Proprio mentre la DIGOS ci svegliava nelle nostre case il paese iniziava a parlare di Polizia, conflitto, ribellione e dissenso. Sottotraccia nello scontro istituzionale in atto c’è il problema della democrazia. La democrazia si fa con il conflitto o senza? E poi, quale conflitto è accettabile e quale no? Quello contrario al green deal può passare.
Invece quello delle libertà sessuali, riproduttive, e contro la violenza di genere? Quello per il diritto di circolazione e di soggiorno? Quello per meno concentrazione di capitale tecnologico e per una maggiore distribuzione delle risorse a persone e comunità? Il conflitto sindacale? Quello per il reddito e per la casa? Quello contro la guerra e per il cessate il fuoco a Gaza? L’Europa si sta interrogando su questi temi cambiando la sua costituzione materiale.
Allora, sulla soglia dell’ottantesimo anno dalla Liberazione dal nazifascismo, nel paese dei manganelli, nella parte di Europa senza guerra ma per il diritto alla resistenza, dall’esilio di Reggio Emilia, ci piacerebbe rivolgere queste domande a tutte le persone e le realtà con cui stiamo costruendo territori di cambiamento. A chi si occupa di casa e a chi di tecnologie, guardando all’incontro nazionale del Social Forum per l’Abitare e al festival di Reclaim The Tech che si terrà a Bologna dal 17 al 19 maggio, da chi fa conflitto sindacale a chi opera nel sociale a chi progetta città diverse, da amministratori ad attivisti, da chi lavora nelle associazioni a chi fa ricerca sociale, da chi agisce nella cultura e fa arte a chi costruisce città accoglienti, a chi continua ad indignarsi, ai ribelli e ai democratici chiediamo:
Dove stiamo andando? Come si afferma un progetto di cambiamento nel conflitto intorno a noi? Come usciamo dall’illusione che tutto andrà bene o, viceversa, che tutto sarà una catastrofe, inventando pratiche ibride dove il conflitto è tra gli elementi che servono al progetto? Come ci riconosciamo in un progetto di democrazia radicale per cui combattere insieme?

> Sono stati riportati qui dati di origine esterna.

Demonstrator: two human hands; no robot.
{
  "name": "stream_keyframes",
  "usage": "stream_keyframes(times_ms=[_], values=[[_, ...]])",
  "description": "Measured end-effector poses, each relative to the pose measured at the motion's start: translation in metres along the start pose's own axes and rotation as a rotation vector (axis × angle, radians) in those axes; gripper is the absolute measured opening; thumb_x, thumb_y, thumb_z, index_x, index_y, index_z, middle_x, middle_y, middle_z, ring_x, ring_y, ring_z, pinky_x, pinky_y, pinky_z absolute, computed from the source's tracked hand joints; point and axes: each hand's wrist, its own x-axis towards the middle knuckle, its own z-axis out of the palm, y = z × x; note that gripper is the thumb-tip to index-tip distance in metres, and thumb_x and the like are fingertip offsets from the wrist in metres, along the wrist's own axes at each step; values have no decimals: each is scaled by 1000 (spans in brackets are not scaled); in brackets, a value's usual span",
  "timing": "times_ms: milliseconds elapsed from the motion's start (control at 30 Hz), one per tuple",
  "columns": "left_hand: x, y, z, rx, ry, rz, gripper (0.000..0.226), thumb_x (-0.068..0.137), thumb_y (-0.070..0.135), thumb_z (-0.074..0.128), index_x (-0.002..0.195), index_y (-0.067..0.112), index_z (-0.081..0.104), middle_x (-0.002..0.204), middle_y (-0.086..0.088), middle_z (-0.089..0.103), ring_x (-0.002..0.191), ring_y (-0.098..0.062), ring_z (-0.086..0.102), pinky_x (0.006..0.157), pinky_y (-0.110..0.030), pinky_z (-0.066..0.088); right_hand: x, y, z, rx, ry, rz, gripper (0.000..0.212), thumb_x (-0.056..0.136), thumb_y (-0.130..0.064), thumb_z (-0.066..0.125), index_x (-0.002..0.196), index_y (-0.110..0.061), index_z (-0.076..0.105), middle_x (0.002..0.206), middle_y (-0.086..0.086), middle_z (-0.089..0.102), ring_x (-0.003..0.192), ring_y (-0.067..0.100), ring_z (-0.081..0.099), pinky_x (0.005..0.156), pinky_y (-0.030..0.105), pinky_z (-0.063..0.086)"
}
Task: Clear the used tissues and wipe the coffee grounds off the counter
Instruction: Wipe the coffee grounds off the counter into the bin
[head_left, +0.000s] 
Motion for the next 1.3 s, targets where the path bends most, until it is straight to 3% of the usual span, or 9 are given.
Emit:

Domande molto aperte. É tempo di trovare le risposte o almeno il processo per praticarle unendo oltre Bologna
saperi e approcci diversi. Troviamo il modo di parlarci, anche a distanza, anche se, torniAMO presto.
I 6 di Reggio Emilia
P.S.
Mentre torna Chico Forti ma Ilaria Salis rimane nel carcere di massima sicurezza a Budapest, mentre emerge dalle cronache quanto lo Stato sia sempre un apparato buio di gestione del potere, sorge un’ultima domanda: chi pagherà poi il costo di procedimenti penali farlocchi come il nostro o come quello contro la ONG Juventa, del quale celebriamo il non luogo a procedere?